The Life Cycle Of A Product

Product life cycle is the journey of a product from the development stage to the decline stage. A product introduced in the market undergoes 6 different stages until it is phased out of the market.

The concept of PLC is to help businesses to make decisions on how to grow and mature in the market place. PLC also represents the sales and profits generated by a product throughout its life. The life cycle of a product is affected by the two factors majorly :

  • Changing needs of the customer
  • Launch of new products with better efficiency

The journey of a product is defined in 6 stages:

  1. Development
  2. Introduction
  3. Growth
  4. Maturity
  5. Saturation
  6. Decline
  1. Development

This is the primary stage of PLC, in which the company does the research before introducing the product to the real market-place. In this phase, companies bring in investors, develop prototypes, test product efficiency, and strategize their launch. Because of the nature of this stage, companies invest a huge amount of money without bringing in any revenue. For a brand new product, this stage is hard because the first pioneer of a product is usually not so successful as later iterations. This development stage can last longer, depending on the product type, market size, and competition.

  1. Introduction

The second stage is when the product is introduced for the first time in the market-place. The marketing team focuses on advertising and promoting the product to spread awareness about the product through various campaigns reaching potential customers. In this stage, the sales are typically low and the demand builds slowly.
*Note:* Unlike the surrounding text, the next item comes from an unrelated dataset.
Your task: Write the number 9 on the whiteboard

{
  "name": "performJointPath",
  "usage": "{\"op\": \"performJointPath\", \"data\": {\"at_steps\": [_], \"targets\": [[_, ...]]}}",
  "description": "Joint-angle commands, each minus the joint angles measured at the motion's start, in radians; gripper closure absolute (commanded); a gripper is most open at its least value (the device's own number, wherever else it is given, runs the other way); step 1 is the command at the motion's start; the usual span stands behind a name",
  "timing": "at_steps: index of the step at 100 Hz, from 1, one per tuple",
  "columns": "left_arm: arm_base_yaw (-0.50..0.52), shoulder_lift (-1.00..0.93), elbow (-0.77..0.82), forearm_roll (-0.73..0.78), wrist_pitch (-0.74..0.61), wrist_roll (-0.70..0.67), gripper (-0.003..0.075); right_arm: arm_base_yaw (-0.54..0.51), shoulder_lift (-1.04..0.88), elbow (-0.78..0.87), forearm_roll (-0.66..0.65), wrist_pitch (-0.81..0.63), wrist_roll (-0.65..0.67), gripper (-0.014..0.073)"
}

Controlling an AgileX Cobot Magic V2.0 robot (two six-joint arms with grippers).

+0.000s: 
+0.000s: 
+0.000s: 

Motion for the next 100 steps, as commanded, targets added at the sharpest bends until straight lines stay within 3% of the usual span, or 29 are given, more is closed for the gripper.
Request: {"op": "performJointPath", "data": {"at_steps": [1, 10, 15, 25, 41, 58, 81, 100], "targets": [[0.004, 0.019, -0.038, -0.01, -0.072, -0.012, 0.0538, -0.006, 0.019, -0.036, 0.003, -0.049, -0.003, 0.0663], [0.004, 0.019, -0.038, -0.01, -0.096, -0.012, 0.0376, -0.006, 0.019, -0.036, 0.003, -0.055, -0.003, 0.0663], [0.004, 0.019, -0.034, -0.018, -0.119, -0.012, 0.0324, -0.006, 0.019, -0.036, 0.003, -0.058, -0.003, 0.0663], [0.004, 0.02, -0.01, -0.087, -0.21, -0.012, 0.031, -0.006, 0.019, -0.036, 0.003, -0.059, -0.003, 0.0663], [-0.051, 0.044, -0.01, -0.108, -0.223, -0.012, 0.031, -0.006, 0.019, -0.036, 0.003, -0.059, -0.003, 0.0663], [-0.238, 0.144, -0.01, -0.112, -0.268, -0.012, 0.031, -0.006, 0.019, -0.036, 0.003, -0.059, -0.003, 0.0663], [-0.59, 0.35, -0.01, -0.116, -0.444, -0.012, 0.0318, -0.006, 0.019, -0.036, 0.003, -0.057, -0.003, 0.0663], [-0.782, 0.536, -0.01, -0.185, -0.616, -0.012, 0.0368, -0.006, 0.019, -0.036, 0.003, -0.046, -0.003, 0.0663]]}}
Usually, the introduction phase is focused on advertising and promotional campaigns. Companies work on branding, building distribution channels, and try to spread the word in the market about the product and educate potential customers. If these tactics are successful, the product moves to the next stage – growth.

  1. Growth

During the growth phase, the consumers have accepted the product in the market and customers are beginning to truly buy-in, which means that the demand and profits are growing, hopefully at a progressive rapid pace. In this stage, the product’s market share is expanding and competition begins developing.
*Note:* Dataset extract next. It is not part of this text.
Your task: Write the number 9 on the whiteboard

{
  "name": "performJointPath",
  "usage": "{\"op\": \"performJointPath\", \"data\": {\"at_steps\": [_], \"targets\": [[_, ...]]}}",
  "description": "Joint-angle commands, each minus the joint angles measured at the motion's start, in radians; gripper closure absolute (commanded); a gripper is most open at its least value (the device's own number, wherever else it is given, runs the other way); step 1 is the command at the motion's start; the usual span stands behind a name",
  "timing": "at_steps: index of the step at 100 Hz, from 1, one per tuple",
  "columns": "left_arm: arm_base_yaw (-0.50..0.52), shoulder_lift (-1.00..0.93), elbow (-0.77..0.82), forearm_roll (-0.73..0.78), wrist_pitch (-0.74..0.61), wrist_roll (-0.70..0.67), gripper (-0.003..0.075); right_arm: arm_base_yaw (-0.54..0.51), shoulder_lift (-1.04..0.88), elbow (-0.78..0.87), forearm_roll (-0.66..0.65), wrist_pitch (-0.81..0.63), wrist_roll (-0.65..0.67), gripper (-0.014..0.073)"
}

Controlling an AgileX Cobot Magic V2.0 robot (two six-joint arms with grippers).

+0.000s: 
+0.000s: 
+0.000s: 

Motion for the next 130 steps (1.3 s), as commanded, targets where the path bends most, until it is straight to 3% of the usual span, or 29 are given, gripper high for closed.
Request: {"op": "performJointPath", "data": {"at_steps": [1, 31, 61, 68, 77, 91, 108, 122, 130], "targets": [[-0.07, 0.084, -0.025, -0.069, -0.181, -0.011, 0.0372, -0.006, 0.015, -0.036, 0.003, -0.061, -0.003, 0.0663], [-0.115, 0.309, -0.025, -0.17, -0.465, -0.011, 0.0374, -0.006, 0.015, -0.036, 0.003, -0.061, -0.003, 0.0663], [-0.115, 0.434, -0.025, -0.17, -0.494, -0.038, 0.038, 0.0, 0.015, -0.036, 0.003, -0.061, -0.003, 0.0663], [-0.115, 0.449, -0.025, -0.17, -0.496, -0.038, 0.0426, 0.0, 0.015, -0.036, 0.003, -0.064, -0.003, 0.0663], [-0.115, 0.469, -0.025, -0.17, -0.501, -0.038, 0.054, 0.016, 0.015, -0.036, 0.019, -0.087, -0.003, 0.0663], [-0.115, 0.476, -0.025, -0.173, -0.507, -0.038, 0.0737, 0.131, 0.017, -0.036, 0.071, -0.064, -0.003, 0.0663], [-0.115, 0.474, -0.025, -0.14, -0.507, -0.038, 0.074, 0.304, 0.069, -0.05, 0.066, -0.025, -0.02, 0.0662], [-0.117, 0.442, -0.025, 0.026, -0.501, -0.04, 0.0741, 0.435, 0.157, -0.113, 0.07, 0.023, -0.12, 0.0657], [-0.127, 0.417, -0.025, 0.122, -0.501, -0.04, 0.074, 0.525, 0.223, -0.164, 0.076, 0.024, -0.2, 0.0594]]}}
The potential competitors catch sight of success and want to move in. During this time, companies slightly shift their marketing campaigns’ focus from getting customers to buy the product to building a brand presence so consumers choose them over competitors.

  1. Maturity

This is the phase where companies begin to be more efficient and learn from the feedback and mistakes happened in earlier stages. At this point, the companies begin to reduce their prices to stay competitive in the market with the growing competition.
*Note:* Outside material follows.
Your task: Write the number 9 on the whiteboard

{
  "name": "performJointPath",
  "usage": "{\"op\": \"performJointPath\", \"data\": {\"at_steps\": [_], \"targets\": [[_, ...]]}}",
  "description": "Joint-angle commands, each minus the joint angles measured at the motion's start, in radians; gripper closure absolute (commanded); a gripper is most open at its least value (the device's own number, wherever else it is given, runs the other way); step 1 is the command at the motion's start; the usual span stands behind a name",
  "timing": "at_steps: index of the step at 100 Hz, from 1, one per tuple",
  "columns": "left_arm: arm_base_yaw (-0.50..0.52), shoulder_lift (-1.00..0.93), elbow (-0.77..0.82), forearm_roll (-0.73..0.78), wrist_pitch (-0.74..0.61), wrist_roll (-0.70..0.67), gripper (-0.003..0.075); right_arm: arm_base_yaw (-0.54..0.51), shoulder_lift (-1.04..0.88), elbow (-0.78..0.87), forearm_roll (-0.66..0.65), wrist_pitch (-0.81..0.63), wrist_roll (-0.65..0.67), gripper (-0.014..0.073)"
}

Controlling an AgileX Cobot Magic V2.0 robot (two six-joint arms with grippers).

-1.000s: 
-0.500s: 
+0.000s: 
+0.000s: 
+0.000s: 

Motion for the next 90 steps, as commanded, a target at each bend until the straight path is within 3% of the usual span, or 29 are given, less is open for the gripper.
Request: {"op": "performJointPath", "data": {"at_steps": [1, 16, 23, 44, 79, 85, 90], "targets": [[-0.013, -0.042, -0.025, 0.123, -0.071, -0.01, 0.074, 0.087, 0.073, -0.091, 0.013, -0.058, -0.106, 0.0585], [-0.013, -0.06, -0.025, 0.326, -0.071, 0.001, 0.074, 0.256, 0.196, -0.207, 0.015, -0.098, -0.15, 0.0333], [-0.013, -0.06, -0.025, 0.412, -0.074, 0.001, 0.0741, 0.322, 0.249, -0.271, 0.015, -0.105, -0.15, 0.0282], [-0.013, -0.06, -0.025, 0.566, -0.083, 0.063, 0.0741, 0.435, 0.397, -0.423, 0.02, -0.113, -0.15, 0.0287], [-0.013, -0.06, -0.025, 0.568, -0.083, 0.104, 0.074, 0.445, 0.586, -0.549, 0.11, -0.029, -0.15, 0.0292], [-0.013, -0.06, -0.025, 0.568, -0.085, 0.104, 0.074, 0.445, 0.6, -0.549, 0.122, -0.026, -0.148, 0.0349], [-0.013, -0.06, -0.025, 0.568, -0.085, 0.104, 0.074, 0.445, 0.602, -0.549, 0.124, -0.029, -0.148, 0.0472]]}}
Marketing campaigns now shift their focus on differentiating rather than awareness. This means that the product might be innovated with enhanced features, prices might be brought down and the distribution method becomes more intensive.

  1. Saturation

After gaining enough recognition in the market, the product reaches the saturation stage. In this stage, the competitors have begun to take over the position, and the sales of the product standstill, showing neither a decline nor an increase. The product has already reached its target audience but there is a major threat of new entrants.

Marketers here focus on making their customers brand loyal to avoid entering the decline stage. They need to focus on differentiation factors, raising brand awareness and pricing strategies as well as customer service.

  1. Decline

Unfortunately, If the product doesn’t continue to satisfy the demand of the customers and match up to the changes in the market, it enters the decline stage. Sales will start declining and are hard to overcome because of existing competition taking over the market.

Consumers tend to lose interest in the product, for example, in the case of Nokia, the company started off very well with their phones as they were the leading brand in the market. But it failed to adapt to the new innovations the technology introduced by its competitors and did not focus on the changing demands of the customer and thus entered the decline stage and eventually became extinct. If a company happens to be at this stage, they’ll either discontinue the product and sell the company or innovate their product in some way.

To extend the life cycle of a product, companies need to become customer-centric and change with the era by implementing new strategies, reducing prices, add some new features, or explore new markets.